RECORDS TO USE
● ● ● ● ●

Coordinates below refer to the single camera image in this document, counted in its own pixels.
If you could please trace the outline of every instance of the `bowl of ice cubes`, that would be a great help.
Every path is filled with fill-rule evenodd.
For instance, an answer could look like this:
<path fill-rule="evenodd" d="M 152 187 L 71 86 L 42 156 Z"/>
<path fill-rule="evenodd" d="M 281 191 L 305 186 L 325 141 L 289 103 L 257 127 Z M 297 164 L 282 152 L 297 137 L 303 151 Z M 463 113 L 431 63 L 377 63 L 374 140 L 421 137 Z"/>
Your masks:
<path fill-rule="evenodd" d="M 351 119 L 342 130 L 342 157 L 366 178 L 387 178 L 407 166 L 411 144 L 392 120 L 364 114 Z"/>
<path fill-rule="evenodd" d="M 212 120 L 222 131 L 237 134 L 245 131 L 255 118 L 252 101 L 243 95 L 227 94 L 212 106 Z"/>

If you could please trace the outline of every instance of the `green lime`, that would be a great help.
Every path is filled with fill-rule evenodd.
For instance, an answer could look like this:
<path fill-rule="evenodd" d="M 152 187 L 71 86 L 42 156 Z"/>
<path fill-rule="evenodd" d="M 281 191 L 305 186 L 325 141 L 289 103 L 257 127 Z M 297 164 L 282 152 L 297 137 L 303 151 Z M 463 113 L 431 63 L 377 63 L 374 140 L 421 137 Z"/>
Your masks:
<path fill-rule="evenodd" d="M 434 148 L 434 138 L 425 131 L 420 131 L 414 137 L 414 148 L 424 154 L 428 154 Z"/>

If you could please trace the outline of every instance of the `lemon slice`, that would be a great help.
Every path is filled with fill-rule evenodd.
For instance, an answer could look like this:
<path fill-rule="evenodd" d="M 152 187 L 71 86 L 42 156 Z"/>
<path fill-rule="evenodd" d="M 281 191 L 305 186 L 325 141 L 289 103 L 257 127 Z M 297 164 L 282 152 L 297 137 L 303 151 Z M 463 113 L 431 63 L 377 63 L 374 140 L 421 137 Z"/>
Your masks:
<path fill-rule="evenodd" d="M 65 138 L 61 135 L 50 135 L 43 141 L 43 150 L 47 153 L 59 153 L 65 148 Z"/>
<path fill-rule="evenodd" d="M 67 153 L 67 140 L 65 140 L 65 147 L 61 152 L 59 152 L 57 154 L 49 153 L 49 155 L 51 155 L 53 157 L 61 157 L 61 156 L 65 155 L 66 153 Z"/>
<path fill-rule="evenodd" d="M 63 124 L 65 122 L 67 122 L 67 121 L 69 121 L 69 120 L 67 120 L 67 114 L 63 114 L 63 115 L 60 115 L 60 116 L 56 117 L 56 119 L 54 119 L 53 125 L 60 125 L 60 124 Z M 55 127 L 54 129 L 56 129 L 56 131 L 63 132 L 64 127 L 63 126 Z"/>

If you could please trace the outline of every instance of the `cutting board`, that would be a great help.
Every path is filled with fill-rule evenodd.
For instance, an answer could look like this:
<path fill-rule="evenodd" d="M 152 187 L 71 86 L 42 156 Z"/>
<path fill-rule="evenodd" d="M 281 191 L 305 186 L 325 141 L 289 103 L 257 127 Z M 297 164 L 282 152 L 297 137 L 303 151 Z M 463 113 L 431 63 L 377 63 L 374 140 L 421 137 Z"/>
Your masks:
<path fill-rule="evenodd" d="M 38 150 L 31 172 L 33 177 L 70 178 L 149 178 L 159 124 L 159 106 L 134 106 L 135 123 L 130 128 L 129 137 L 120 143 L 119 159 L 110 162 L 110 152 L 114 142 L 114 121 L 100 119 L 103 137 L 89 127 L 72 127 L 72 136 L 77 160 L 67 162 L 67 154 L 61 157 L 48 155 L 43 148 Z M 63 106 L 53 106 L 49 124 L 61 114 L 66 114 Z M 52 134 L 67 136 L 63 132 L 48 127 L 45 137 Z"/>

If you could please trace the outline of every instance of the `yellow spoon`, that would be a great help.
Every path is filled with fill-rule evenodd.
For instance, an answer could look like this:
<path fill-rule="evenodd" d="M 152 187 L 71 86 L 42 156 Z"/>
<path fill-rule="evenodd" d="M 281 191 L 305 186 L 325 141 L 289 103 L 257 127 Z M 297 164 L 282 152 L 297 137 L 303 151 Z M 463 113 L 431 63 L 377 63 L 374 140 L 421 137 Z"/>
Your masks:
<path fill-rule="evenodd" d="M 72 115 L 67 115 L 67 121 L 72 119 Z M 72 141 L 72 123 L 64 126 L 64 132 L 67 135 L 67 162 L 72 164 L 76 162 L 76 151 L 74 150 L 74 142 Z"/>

● ● ● ● ●

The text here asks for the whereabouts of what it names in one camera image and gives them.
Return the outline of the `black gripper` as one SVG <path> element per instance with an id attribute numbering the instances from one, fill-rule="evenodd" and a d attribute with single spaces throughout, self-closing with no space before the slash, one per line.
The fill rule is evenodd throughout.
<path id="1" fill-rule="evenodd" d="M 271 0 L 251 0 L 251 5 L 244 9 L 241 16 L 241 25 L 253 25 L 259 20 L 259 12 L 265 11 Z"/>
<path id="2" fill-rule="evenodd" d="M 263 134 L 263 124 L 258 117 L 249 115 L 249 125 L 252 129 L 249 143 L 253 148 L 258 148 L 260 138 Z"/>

● ● ● ● ●

TASK INSTRUCTIONS
Bring together all lines of the entries above in which the string "great" occurs.

EXERCISE OUTPUT
If you could please trace the outline of every instance of the `bowl of ice cubes`, that would be a great help.
If you could please trace the outline of every instance of the `green lime`, that would be a great help.
If you could please trace the outline of every instance of the `lemon slice`, that would be a great help.
If you could please trace the outline of every instance of the `cutting board`, that would be a great help.
If you could please trace the outline of every instance of the `yellow spoon`, that would be a great help.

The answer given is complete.